Flower in his history says, "Mr. Robert Grayham (formerly an English merchant), a gentleman who spoke the French language fluently...was at the time living with his brother-in-law, Mr. Sorgenfrey in a prairie west of the Little Wabash. Their former habits not suiting them to prairie life, Mr. Sorgenfrey went to Carmi."

I think the Courtenays, Sorgenfreys and Grahams were all there together at a place called Belgrade which might be the name of a prairie - they had names. The only Belgrade, Illinois I have been able to find is Netropolis, Illinois - formerly called Belgrade (Audobon's Sketches). One glance at the map will show that the Belgrade of the Courtenays is in an entirely different location.

It was sometime during 1822 that Mr. George Flower employed Robert Grayham (Flower spells it Grayham, just as Grandma and all her children always pronounced it) to go to Haiti to investigate the feasibility of sending freed slaves and other free negroes there to live. Mr. Graham returned in October 1822.

It is not known whether John Henry Courtenay and his two sons went to Carmi with the Sorgenfreys or not. Carmi is on the Little Wabash River and Belgrade evidently was also, but it was this river that John Henry Courtenay plunged into one March day in 1823 to rescue a boy who had gone under. A few days later he died of pneumonia, according to family tradition. Before he died he told his little son, Robert, now 10 years old, to go to Frankfort, Kentucky, to live with his Uncle and Aunt Mary Graham. Robert Graham had returned from New Orleans with a stock of merchandise with which to start in business when he was ready to quit the prairies.

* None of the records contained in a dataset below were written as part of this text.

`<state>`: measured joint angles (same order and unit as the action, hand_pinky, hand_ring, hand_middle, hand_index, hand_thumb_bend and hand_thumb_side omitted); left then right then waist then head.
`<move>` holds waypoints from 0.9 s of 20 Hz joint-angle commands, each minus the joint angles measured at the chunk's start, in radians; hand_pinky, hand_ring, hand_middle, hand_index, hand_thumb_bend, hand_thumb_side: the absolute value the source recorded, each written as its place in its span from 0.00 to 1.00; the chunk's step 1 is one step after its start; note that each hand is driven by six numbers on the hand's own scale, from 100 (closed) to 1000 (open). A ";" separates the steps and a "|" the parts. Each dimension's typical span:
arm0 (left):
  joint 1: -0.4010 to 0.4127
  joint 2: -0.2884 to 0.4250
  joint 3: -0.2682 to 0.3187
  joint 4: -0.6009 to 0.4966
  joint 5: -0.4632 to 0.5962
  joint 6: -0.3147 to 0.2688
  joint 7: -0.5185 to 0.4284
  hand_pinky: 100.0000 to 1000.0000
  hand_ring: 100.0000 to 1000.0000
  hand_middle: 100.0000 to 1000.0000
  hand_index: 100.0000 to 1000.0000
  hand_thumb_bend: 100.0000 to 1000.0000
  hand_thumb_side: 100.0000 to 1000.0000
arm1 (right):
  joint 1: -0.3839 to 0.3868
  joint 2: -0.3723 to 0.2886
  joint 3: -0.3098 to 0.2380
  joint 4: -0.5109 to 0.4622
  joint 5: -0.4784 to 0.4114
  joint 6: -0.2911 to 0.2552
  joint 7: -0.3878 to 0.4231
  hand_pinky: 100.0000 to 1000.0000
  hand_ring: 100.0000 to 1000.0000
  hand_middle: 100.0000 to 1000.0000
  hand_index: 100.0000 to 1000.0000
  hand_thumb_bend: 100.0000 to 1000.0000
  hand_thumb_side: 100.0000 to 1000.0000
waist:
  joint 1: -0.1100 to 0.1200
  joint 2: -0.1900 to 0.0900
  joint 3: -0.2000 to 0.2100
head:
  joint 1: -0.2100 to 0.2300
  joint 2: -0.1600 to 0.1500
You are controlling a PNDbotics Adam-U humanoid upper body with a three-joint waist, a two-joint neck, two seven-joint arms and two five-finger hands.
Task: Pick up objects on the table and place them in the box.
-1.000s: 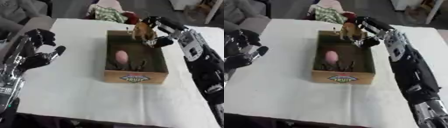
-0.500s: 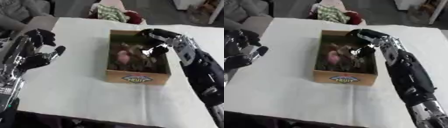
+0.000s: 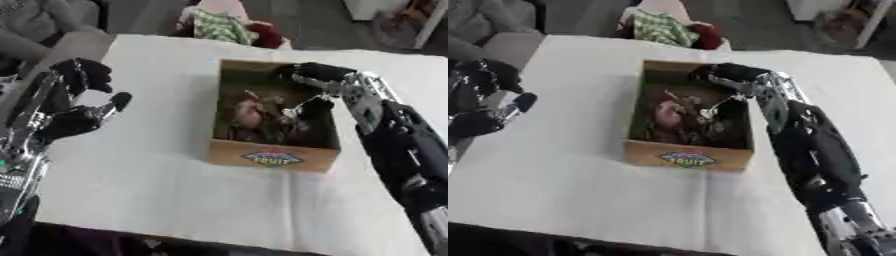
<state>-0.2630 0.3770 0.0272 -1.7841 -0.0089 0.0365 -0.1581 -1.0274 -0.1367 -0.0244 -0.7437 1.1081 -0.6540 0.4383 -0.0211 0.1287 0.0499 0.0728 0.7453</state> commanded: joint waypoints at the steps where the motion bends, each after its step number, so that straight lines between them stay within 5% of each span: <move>1: -0.006 0.012 0.004 -0.009 -0.001 0.000 -0.006 0.67 0.51 0.49 0.61 0.48 0.10 | -0.034 -0.053 -0.001 -0.047 -0.047 -0.014 0.005 0.90 0.94 0.92 0.95 0.12 0.25 | 0.001 -0.017 -0.002 | 0.006 -0.009; 10: 0.005 0.013 0.010 -0.007 -0.007 -0.002 -0.016 0.67 0.51 0.49 0.62 0.48 0.11 | -0.029 -0.138 0.013 -0.086 -0.129 -0.026 0.032 0.90 0.93 0.92 0.95 0.17 0.24 | 0.000 -0.020 -0.011 | 0.019 -0.007; 18: 0.017 0.013 0.017 -0.003 -0.013 -0.004 -0.014 0.67 0.50 0.48 0.62 0.47 0.11 | 0.021 -0.216 -0.011 -0.175 -0.246 -0.023 -0.033 0.85 0.89 0.85 0.92 0.07 0.10 | 0.002 -0.013 -0.017 | 0.030 -0.008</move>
<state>-0.2398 0.3770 0.0336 -1.7789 -0.0181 0.0338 -0.1731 -0.9894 -0.3121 -0.0232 -0.8822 0.8879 -0.6759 0.4184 -0.0219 0.1283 0.0342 0.0981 0.7453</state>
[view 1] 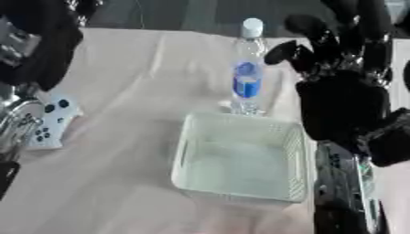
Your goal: Pick up objects on the table and place them in the box.
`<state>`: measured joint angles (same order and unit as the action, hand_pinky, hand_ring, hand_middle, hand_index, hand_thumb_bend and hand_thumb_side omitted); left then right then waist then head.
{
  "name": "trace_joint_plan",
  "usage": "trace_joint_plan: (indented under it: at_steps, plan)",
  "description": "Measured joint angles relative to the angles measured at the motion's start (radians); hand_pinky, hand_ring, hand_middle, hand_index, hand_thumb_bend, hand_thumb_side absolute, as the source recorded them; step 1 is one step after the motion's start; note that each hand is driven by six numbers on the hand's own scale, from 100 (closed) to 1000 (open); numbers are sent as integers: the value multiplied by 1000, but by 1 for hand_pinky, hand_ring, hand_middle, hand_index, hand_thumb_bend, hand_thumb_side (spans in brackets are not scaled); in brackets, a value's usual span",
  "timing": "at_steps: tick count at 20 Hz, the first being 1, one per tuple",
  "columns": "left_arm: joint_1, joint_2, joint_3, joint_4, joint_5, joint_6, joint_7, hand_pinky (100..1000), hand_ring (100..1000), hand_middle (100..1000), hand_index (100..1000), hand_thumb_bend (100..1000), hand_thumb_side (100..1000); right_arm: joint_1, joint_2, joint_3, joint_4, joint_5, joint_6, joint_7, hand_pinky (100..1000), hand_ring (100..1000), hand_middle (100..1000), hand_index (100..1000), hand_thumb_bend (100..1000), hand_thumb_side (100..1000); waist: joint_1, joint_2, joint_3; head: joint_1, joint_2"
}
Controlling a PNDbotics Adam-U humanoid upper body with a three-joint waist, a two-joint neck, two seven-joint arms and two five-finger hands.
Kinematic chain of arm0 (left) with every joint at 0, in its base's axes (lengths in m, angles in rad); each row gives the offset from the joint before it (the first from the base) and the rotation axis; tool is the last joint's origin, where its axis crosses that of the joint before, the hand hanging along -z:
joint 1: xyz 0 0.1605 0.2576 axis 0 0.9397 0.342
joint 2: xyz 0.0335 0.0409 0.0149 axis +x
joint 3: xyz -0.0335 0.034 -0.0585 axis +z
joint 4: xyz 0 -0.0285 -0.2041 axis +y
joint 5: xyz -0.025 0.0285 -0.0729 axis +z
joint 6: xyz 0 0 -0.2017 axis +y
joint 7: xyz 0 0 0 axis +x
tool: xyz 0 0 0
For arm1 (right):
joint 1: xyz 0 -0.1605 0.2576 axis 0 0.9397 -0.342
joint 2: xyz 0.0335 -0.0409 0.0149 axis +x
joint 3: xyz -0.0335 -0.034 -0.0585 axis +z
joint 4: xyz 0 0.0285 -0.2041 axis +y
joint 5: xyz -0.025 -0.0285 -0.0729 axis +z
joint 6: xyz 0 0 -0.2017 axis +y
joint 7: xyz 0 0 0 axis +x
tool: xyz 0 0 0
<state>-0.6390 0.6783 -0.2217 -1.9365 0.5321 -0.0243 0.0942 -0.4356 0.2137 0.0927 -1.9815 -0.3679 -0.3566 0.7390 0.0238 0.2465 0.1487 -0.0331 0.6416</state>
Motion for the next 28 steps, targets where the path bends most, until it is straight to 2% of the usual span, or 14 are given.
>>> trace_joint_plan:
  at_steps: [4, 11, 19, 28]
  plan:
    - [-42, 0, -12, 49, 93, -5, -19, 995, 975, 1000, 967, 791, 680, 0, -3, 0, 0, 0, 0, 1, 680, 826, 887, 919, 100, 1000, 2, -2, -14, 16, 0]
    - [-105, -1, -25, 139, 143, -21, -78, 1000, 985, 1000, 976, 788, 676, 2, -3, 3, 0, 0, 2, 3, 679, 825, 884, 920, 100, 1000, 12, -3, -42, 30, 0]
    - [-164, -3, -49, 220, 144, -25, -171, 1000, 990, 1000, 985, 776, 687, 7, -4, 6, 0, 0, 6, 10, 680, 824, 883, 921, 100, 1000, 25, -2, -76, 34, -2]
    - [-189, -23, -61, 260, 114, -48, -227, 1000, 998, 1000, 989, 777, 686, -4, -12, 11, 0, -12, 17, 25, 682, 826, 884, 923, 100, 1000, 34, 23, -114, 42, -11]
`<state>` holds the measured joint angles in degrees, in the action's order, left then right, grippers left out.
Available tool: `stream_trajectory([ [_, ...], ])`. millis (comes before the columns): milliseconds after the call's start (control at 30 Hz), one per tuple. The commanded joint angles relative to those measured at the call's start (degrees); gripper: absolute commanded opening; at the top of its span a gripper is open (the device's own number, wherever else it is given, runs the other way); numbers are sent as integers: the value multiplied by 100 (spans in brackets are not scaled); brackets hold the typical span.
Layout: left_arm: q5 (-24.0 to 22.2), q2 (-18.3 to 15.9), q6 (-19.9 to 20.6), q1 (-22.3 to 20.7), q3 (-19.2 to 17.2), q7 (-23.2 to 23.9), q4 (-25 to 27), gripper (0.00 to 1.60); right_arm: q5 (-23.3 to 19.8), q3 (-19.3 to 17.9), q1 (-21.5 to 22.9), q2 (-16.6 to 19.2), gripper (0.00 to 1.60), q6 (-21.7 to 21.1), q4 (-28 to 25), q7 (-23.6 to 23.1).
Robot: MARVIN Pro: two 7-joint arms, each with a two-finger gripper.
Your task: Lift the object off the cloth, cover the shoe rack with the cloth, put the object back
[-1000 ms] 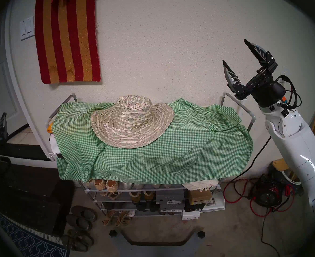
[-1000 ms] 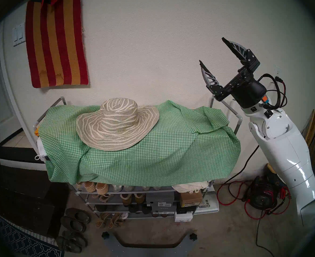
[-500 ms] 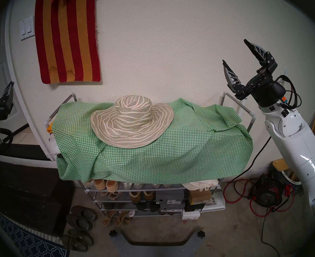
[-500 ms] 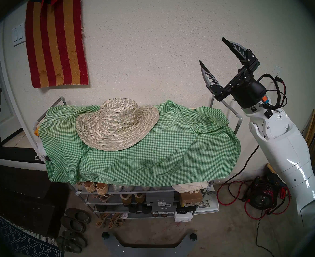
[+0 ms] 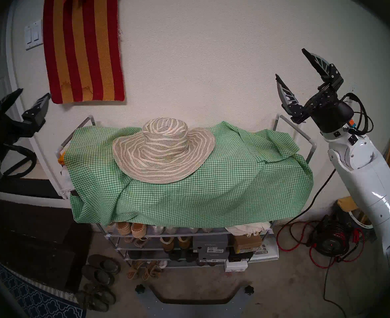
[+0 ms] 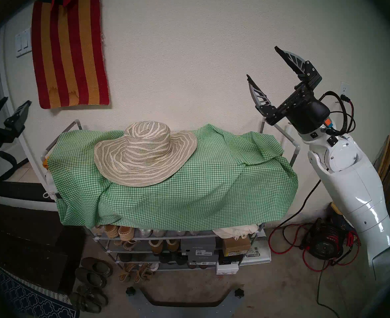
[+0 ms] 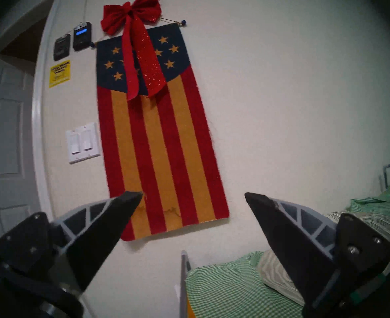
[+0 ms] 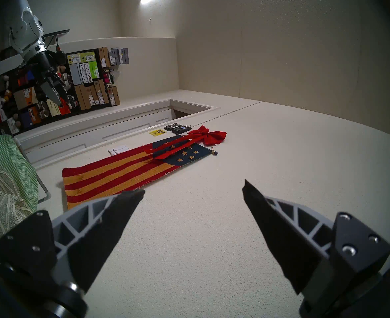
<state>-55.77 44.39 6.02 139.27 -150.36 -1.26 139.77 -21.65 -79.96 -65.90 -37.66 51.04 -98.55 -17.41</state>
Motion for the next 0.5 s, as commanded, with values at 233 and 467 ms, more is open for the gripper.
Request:
stream_trajectory([
  [233, -411, -1029, 615, -691, 552, -150, 23, 160, 11, 18, -9, -4, 160, 13, 2, 0],
  [467, -828, -1457, 777, -847, 865, -480, 23, 160, 12, 23, -7, 1, 160, 15, 2, 7],
])
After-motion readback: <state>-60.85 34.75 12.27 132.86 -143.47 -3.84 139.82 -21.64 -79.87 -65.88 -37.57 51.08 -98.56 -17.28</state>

The same Little Wabash River took our grandfather away from Illinois. Aunt Emma shows this entry in her book as coming from R. G. Courtenay's Memorandum Book: "Left Belgrade July 1823 for R. G.'s. Arrived in Frankfort, Sept. 1823."

My father loved to tell us the story his father told him so many times:

Little Robert, 10 years old, tied two logs together with wild grapevines thus making a small raft. Taking his bulldog named Vixen and his rifle, he tied up his few belongings and went aboard, floating down the Little Wabash to the great Wabash River. Somewhere on this two month trip he saw a wild cat in a tree. He shot the cat, wounding it. The cat then sprang at him, landing at his feet. Immediately the dog grabbed the cat but the wildcat killed the dog just as Robert shot the cat and killed it. He cut the claws off and saved them for souvenirs. More than a century and a quarter later they are still saved.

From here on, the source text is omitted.